AIM OF THE EXERCISE
Write down, unchanged, the entries from the first line through the line holding "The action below". Include no other line.

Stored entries
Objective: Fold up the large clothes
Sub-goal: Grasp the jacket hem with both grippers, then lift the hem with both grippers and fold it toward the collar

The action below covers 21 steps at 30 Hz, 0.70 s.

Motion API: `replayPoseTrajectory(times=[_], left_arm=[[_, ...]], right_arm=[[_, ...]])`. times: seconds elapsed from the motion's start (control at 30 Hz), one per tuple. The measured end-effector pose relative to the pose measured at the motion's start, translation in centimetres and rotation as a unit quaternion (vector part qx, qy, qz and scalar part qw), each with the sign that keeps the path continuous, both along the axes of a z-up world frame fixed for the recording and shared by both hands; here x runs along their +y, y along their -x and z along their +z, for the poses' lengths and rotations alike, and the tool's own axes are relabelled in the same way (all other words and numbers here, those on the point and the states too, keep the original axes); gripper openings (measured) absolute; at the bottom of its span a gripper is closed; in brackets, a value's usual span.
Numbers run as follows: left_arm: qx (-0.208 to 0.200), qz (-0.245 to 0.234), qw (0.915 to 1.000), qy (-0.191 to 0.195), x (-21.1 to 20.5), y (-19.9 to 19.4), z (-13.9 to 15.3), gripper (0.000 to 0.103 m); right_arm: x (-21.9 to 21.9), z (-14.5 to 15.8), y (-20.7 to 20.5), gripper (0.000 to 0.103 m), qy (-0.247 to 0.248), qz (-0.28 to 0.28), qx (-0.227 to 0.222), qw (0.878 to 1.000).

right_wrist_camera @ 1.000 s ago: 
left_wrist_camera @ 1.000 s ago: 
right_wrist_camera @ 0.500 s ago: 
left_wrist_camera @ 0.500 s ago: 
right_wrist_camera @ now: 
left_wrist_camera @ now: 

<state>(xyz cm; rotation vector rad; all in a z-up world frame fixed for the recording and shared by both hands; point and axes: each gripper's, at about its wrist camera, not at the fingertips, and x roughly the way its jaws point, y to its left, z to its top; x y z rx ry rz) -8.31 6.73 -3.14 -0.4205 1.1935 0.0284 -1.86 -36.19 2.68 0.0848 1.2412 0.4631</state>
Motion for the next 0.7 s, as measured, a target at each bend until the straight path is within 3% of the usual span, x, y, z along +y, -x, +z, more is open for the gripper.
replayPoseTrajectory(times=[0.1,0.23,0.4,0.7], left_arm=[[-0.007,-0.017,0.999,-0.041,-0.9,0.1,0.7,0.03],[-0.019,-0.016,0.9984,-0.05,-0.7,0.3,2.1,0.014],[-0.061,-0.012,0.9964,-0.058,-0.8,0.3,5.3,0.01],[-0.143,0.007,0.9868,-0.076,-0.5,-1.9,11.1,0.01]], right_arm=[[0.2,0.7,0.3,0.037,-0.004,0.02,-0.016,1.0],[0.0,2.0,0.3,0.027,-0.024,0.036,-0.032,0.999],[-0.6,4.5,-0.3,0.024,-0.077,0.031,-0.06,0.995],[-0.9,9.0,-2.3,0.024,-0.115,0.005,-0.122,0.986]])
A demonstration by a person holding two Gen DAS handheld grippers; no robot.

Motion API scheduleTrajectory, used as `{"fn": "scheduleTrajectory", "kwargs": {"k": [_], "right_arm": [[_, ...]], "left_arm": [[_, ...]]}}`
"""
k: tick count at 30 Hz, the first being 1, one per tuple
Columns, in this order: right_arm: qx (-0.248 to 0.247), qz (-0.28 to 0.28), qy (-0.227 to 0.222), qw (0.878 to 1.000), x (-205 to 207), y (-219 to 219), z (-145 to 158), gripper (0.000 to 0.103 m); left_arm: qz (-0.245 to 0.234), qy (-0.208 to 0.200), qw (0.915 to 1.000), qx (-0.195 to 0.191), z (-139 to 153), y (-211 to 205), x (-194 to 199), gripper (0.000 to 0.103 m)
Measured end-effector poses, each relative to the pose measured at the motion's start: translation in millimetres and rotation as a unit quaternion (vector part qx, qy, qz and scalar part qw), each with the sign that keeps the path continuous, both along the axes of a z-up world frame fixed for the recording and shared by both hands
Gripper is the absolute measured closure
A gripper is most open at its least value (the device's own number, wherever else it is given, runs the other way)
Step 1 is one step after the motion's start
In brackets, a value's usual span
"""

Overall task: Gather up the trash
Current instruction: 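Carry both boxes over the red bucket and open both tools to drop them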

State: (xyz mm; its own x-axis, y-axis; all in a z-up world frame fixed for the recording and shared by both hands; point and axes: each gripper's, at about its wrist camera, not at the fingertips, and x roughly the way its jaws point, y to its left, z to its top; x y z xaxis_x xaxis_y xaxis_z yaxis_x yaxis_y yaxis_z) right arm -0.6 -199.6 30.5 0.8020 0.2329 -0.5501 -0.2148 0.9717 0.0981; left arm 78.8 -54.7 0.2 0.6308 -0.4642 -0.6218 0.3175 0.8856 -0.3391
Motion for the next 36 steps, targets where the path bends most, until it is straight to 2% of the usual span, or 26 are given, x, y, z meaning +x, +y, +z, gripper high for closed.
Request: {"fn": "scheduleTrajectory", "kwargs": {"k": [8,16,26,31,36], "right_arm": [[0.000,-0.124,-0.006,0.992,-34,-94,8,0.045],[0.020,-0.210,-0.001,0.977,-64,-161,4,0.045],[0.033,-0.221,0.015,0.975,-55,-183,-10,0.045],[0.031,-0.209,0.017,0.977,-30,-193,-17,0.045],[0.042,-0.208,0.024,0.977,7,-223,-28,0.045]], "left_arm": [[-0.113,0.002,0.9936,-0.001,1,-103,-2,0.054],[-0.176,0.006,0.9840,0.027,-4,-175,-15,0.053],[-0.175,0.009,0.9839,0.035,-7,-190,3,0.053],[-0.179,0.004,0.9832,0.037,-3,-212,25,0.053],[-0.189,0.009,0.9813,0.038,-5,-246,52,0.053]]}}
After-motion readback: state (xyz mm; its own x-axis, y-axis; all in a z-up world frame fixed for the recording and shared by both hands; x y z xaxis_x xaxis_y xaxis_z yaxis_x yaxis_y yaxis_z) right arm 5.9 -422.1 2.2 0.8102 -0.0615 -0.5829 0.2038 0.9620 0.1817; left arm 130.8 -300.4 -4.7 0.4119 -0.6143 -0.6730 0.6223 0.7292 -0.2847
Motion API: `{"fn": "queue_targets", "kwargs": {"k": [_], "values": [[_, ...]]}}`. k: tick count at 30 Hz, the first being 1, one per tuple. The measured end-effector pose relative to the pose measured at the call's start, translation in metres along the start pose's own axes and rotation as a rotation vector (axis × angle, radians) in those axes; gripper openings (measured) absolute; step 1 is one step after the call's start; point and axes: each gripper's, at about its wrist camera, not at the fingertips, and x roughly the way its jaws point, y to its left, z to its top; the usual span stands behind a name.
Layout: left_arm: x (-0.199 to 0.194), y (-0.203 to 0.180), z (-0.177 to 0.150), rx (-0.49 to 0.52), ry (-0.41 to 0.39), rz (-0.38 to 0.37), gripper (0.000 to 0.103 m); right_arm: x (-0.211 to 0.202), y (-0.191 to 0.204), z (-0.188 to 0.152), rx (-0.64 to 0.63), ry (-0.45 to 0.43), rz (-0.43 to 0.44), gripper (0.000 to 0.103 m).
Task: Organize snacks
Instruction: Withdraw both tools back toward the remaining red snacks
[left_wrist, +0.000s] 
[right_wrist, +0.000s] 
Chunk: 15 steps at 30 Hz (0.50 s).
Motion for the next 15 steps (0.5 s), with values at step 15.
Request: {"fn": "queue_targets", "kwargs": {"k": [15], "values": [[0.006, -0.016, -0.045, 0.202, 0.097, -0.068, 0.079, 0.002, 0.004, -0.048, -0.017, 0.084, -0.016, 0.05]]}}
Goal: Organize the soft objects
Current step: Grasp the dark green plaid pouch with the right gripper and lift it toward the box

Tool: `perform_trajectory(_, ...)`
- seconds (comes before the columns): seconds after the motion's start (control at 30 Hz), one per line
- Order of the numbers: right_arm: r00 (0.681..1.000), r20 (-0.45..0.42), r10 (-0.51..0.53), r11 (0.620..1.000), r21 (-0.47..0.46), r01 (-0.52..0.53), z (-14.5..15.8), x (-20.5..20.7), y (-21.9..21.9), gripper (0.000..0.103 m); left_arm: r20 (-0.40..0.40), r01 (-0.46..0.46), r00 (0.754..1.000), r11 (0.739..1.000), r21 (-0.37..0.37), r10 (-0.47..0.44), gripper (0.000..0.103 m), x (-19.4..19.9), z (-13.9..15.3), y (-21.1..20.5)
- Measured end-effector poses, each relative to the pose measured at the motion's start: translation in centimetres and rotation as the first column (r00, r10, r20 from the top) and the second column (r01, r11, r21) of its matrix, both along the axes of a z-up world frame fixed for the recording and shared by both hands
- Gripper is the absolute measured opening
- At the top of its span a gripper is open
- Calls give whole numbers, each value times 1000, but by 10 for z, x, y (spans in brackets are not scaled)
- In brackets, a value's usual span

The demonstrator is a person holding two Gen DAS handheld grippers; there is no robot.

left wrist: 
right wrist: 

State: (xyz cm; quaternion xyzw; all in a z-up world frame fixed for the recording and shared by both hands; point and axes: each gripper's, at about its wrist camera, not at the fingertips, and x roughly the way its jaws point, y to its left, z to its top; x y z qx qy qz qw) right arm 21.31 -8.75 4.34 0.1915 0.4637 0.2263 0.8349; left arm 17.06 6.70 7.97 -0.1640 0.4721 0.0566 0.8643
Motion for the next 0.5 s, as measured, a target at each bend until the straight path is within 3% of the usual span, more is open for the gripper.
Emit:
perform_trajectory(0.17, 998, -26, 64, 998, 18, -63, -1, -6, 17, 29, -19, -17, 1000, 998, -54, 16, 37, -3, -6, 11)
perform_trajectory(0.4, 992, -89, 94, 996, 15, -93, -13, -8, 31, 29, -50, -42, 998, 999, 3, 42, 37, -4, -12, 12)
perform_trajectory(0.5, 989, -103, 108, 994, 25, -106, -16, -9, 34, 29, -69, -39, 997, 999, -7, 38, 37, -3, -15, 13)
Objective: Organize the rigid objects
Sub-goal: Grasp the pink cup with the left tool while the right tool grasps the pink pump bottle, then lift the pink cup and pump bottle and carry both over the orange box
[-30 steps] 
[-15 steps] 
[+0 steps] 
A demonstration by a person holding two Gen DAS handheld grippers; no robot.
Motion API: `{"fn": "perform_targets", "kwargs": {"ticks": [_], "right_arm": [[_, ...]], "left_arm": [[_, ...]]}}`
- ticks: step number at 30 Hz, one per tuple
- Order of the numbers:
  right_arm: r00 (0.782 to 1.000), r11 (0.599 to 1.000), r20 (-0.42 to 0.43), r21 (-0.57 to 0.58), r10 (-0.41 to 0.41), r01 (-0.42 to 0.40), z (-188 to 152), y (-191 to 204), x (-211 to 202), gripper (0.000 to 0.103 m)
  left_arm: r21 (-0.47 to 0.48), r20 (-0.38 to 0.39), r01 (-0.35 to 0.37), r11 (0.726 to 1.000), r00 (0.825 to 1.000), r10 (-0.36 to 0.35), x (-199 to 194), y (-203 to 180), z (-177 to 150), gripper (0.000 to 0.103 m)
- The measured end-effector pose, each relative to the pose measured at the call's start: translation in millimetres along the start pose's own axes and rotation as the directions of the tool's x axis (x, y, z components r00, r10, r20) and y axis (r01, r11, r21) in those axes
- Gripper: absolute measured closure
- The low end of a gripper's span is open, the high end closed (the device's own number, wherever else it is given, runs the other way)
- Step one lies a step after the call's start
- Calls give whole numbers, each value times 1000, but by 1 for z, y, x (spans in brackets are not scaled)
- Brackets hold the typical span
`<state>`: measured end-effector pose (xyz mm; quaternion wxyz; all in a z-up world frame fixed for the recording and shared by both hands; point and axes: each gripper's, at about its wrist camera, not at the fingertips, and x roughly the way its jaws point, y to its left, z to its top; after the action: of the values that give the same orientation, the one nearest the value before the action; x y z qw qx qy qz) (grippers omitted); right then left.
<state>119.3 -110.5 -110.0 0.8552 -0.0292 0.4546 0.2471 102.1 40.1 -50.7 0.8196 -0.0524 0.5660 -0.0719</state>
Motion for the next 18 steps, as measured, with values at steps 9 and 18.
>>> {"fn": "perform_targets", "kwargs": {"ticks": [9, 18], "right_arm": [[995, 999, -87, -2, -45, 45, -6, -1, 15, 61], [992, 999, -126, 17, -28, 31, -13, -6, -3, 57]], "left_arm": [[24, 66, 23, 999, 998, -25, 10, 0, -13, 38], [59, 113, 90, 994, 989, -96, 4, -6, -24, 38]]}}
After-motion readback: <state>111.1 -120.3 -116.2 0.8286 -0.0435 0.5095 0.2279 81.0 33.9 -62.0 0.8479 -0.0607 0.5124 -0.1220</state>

RESPONSE BELOW
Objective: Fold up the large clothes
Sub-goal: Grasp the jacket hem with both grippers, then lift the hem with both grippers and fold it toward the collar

The action below covers 21 steps at 30 Hz, 0.70 s.

The answer to this exercise is complete.